Investors may want to pay particular attention to where the market stands about three months prior to the election. That period has been predictive of past election outcomes, according to several analysts.
Since 1928, an S&P 500 in the green three months before the vote has typically meant a win for the party holding the presidency, and a slumping index has meant a loss. That has held true in 20 of the last 23 presidential elections, including the five this century, according to LPL.
The Republicans came out on top in each of the three exceptions. In 1956, Republican Dwight Eisenhower won reelection although the market was down three months out; in 1968, Republican Richard Nixon defeated Democratic Vice President Hubert Humphrey even though the S&P 500 was up 6% in the months preceding Election Day; and in 1980, Republican challenger Ronald Reagan beat President Jimmy Carter although three months before the election the market showed a gain of about 7%.
John Lynch, chief investment strategist at LPL Financial, says the three-month reading is a good benchmark since by then investors are clear about both parties’ platforms.
What the data can’t show very well are all the variables that go into an election year, such as who controls Congress and the nuances of politics.
“It’s one of those perfect examples of you can let data tell whatever story you want,” said Sam Stovall, chief investment strategist of U.S. equity at CFRA. “It is guide but not gospel.”

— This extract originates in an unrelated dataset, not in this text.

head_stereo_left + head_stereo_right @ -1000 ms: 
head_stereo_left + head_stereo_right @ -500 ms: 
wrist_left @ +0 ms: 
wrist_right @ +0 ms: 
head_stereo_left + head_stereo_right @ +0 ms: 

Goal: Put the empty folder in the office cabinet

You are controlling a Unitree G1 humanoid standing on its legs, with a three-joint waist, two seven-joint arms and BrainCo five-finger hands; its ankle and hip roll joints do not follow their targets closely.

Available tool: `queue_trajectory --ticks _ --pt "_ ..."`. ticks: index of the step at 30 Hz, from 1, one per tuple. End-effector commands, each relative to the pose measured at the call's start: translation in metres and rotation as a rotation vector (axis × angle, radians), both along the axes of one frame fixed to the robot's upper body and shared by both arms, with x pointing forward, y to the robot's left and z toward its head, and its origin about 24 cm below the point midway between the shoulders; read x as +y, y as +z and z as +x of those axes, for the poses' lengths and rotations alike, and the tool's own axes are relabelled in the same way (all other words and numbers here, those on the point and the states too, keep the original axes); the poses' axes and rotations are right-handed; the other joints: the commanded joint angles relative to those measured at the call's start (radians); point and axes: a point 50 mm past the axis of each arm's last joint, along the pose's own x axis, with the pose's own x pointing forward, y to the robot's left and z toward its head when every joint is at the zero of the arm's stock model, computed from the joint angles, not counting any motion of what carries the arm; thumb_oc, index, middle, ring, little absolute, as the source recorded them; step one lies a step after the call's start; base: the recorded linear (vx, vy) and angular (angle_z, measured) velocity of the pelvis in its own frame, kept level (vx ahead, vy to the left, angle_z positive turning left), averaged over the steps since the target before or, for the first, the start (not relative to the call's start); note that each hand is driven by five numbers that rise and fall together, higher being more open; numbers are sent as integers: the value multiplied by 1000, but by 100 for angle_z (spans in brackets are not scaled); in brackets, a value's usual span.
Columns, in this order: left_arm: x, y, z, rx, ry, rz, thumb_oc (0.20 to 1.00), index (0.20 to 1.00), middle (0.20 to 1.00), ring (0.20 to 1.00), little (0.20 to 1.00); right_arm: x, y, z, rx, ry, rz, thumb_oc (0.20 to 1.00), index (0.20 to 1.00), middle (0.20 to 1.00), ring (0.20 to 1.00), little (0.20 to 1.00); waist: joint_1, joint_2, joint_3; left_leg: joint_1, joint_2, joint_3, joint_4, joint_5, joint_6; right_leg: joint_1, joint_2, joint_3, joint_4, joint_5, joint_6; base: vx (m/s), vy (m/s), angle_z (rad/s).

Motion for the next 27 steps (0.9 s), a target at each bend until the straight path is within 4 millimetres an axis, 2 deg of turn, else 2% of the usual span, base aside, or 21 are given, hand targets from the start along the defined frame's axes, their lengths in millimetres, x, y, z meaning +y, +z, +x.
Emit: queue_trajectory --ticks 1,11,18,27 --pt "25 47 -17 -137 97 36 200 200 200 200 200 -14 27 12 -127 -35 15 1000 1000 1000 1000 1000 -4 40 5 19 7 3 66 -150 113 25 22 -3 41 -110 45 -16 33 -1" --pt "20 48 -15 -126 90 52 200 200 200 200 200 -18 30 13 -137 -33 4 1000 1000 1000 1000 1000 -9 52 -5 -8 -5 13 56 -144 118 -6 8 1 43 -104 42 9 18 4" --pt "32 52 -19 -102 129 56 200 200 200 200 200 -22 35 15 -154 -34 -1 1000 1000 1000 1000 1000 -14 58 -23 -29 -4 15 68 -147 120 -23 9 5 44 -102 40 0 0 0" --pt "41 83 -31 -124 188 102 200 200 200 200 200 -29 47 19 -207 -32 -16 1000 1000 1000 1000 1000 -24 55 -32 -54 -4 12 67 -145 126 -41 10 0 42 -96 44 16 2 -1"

For one thing, the stock market tends to go higher, election or not. For all years since 1945, the S&P 500 has moved higher 71% of the time with an average gain around 9%, according to CFRA. And, as the popular investing adage goes, past performance is no guarantee of future results.
Investors should also note that the average election year gain is far short of 2019′s increase for the S&P 500 of nearly 29%.
The markets will pay attention to the early Democratic contests, starting with the Iowa caucuses on Feb. 3, but a clear picture of who will be the likely Democratic contender might not begin to emerge until March 3, or “Super Tuesday”, when primaries are held in more than a dozen states.
“Markets kind of trend sideways to down, then when we get clarity on candidates and the market tends to turn up,” said Tracie McMillion, head of global asset allocation strategy for Wells Fargo Investment Institute.
Investors will likely be focused on the same election-year issues that have always impacted markets in the past, including the candidates’ tax and fiscal policies. Several Democratic candidates have been proposing more taxes on the wealthy, prompting a range of angry and welcoming reactions from some high-profile CEOs and billionaires. Costs associated with climate change, infrastructure and health care policies are also issues that matter to investors.
Trade remains a wild card lingering into the new year as the end-game in the trade war between China and the U.S. remains unclear. Wall Street is expecting a Trump re-election, but his chances could be hindered if the dispute with China goes on without a resolution and hurts economic growth. Companies are still holding back on new investments and treading cautiously because of trade uncertainties.
At the moment, the recent escalation in tensions between the U.S. and Iran appears to have abated. But any major confrontation between the two countries could sink stocks as investors move their money into safer investments such as gold and bonds.